● Exercise
Within the listing below, give again exactly the lines between the one containing "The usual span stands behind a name" and the one containing "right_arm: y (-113", inclusive, pictures left aside.
━━━ Dataset entries
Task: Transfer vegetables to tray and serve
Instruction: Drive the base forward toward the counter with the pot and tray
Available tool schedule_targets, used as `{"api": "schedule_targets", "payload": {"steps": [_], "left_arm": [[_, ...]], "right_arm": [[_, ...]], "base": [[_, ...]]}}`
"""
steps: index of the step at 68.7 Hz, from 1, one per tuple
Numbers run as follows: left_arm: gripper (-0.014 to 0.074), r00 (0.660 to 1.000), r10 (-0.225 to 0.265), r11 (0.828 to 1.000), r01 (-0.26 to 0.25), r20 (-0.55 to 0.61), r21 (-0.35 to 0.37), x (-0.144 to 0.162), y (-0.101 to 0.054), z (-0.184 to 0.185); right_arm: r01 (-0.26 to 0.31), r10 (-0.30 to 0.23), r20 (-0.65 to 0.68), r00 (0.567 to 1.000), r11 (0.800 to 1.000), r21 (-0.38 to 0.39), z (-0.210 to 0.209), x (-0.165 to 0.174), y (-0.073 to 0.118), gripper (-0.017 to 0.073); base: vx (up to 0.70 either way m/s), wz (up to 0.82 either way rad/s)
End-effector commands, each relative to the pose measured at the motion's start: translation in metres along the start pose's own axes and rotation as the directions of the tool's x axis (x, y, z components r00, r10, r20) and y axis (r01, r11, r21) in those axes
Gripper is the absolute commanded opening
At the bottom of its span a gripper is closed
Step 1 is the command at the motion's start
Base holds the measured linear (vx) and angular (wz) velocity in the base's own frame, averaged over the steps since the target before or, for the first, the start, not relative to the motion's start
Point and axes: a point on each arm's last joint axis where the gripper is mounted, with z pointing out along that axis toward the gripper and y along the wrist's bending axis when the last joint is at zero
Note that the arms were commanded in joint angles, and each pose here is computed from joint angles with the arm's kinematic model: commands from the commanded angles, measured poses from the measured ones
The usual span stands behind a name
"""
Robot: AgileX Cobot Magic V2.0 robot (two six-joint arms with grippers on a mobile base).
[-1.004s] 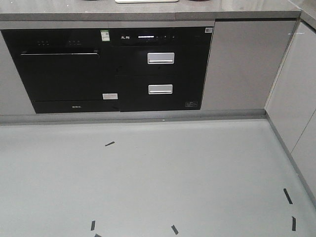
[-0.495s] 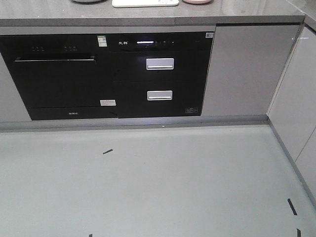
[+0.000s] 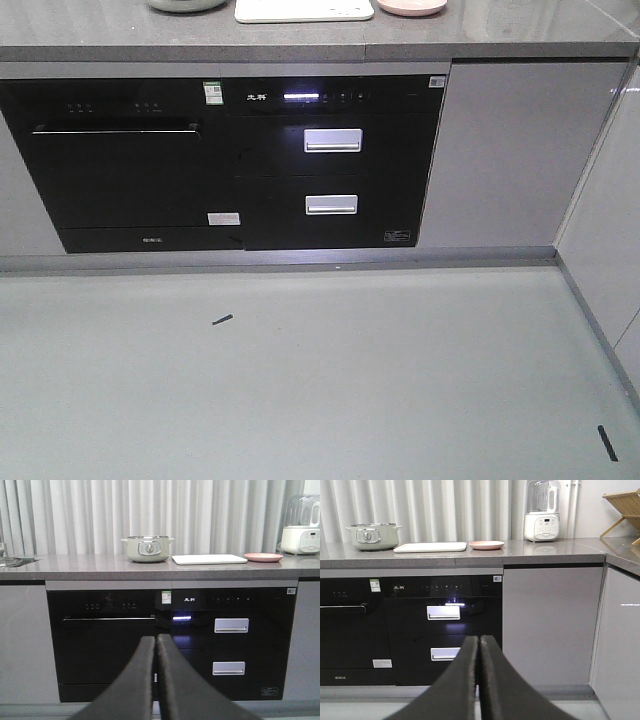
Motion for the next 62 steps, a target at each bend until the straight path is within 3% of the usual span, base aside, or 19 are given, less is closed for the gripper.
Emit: {"api": "schedule_targets", "payload": {"steps": [1,62], "left_arm": [[-0.0006,0.997,-0.005,1.000,0.004,0.081,0.017,-0.0042,-0.0012,-0.0012],[-0.0006,0.997,-0.005,1.000,0.004,0.081,0.017,-0.0042,-0.0012,-0.0012]], "right_arm": [[0.003,-0.003,0.069,0.998,1.000,0.002,-0.0001,-0.0046,-0.0002,-0.0004],[0.003,-0.003,0.069,0.998,1.000,0.002,-0.0001,-0.0046,-0.0002,-0.0004]], "base": [[0.10,-0.01],[0.08,0.00]]}}
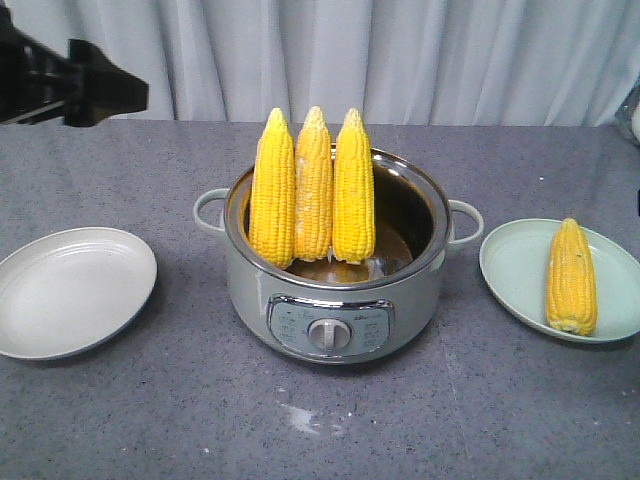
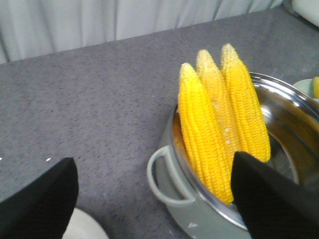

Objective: Distribute corn equally
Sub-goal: 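Reach the left gripper to the corn cob nearest it and grasp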

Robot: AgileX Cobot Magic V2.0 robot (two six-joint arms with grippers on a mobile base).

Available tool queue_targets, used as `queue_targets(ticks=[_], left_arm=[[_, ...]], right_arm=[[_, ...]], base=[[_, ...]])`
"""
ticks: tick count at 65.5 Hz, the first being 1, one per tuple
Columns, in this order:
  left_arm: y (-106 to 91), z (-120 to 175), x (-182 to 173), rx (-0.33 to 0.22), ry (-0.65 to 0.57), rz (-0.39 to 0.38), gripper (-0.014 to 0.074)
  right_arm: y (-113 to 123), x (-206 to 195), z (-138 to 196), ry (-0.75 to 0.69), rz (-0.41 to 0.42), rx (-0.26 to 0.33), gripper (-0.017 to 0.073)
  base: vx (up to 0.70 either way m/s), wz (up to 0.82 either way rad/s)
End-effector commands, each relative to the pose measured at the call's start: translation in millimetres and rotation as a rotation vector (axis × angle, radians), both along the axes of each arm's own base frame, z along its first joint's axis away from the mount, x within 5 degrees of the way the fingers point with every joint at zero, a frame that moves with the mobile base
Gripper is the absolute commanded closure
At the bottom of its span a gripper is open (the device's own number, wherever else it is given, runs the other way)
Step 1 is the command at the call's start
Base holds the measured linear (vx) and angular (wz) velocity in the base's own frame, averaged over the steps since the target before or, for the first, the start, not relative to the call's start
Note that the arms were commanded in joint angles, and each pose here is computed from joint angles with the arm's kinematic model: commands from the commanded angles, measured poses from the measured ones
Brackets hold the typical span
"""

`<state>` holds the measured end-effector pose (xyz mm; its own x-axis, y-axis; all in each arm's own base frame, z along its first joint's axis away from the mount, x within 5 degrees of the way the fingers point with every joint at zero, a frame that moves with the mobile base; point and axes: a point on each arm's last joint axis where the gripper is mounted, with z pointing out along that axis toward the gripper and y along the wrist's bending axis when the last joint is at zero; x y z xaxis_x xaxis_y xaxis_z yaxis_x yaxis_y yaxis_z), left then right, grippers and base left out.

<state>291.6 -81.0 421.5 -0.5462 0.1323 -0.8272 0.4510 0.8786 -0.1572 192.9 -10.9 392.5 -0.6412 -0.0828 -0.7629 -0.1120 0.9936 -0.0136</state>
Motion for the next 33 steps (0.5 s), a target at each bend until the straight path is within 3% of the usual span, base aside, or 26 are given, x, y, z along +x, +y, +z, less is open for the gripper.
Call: queue_targets(ticks=[1,12,33], left_arm=[[-18.6,17,15,-0.042,-0.085,-0.033,0.0004],[-44.7,6,50,0.023,-0.081,-0.083,0.0004],[-77.9,-20,93,0.026,-0.04,-0.131,0.0004]], right_arm=[[0,-1,14,-0.097,-0.006,-0.006,-0.0004],[0,-1,14,-0.097,-0.006,-0.006,-0.0003],[0,-1,14,-0.097,-0.006,-0.006,-0.0003]], base=[[0.0,0.0],[0.0,0.0],[0.0,0.0]])
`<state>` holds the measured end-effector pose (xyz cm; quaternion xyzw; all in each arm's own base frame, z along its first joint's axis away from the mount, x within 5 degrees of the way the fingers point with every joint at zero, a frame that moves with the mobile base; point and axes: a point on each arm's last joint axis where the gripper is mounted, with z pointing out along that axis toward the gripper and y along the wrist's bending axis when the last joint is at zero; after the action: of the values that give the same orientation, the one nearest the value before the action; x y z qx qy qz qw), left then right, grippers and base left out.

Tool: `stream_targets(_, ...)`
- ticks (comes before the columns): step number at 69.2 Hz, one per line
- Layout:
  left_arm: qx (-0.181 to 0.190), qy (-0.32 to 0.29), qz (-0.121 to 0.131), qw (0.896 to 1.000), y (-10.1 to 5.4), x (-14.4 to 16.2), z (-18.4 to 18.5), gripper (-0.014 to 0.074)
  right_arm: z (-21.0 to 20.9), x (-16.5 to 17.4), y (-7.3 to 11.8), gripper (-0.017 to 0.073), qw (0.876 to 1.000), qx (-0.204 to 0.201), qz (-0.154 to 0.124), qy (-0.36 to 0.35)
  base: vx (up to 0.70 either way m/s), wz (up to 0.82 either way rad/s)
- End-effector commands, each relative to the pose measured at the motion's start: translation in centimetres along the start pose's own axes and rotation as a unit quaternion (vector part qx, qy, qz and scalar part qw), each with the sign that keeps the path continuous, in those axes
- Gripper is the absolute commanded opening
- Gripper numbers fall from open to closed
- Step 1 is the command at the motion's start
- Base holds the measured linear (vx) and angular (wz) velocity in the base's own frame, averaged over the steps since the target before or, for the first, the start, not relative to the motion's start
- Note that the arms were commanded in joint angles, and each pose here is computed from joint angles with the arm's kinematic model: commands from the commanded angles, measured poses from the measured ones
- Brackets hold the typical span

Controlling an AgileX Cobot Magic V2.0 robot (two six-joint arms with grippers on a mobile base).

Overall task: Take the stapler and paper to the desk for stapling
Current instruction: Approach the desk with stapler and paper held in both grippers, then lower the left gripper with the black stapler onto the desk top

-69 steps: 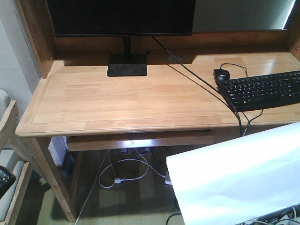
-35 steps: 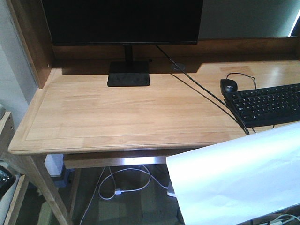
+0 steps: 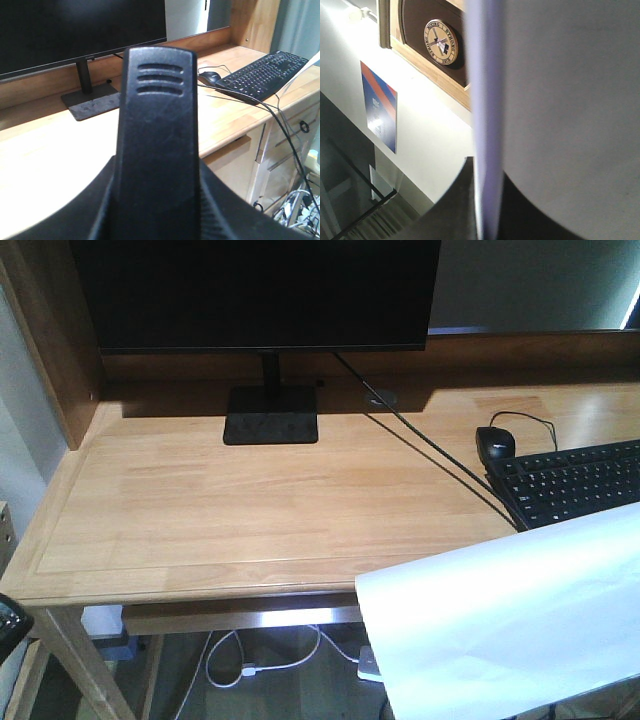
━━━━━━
● Exercise solution
The usual span stands behind a name
"""
Robot: AgileX Cobot Magic V2.0 robot (two six-joint arms with grippers on a mobile base).
[-1.004s] 
[-0.495s] 
[+0.000s] 
Motion for the next 62 steps, a target at each bend until the straight path is within 3% of the usual span, base aside, or 19 are given, less is closed for the gripper.
Emit: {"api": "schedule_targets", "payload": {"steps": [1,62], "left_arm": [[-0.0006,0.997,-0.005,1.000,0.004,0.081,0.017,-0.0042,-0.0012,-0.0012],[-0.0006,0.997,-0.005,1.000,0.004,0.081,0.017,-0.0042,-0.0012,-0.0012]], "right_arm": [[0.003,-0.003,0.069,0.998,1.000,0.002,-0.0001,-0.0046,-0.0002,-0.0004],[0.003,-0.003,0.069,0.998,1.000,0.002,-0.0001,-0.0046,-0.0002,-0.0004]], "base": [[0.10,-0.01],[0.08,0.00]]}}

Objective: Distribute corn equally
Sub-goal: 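Reach the left gripper to the corn cob nearest it and grasp
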
Robot: AgileX Cobot Magic V2.0 robot (two six-joint arms with grippers on a mobile base).

Available tool queue_targets, used as `queue_targets(ticks=[_], left_arm=[[_, ...]], right_arm=[[_, ...]], base=[[_, ...]])`
"""
ticks: tick count at 65.5 Hz, the first being 1, one per tuple
Columns, in this order:
  left_arm: y (-106 to 91), z (-120 to 175), x (-182 to 173), rx (-0.33 to 0.22), ry (-0.65 to 0.57), rz (-0.39 to 0.38), gripper (-0.014 to 0.074)
  right_arm: y (-113 to 123), x (-206 to 195), z (-138 to 196), ry (-0.75 to 0.69), rz (-0.41 to 0.42), rx (-0.26 to 0.33), gripper (-0.017 to 0.073)

With that, the answer is complete.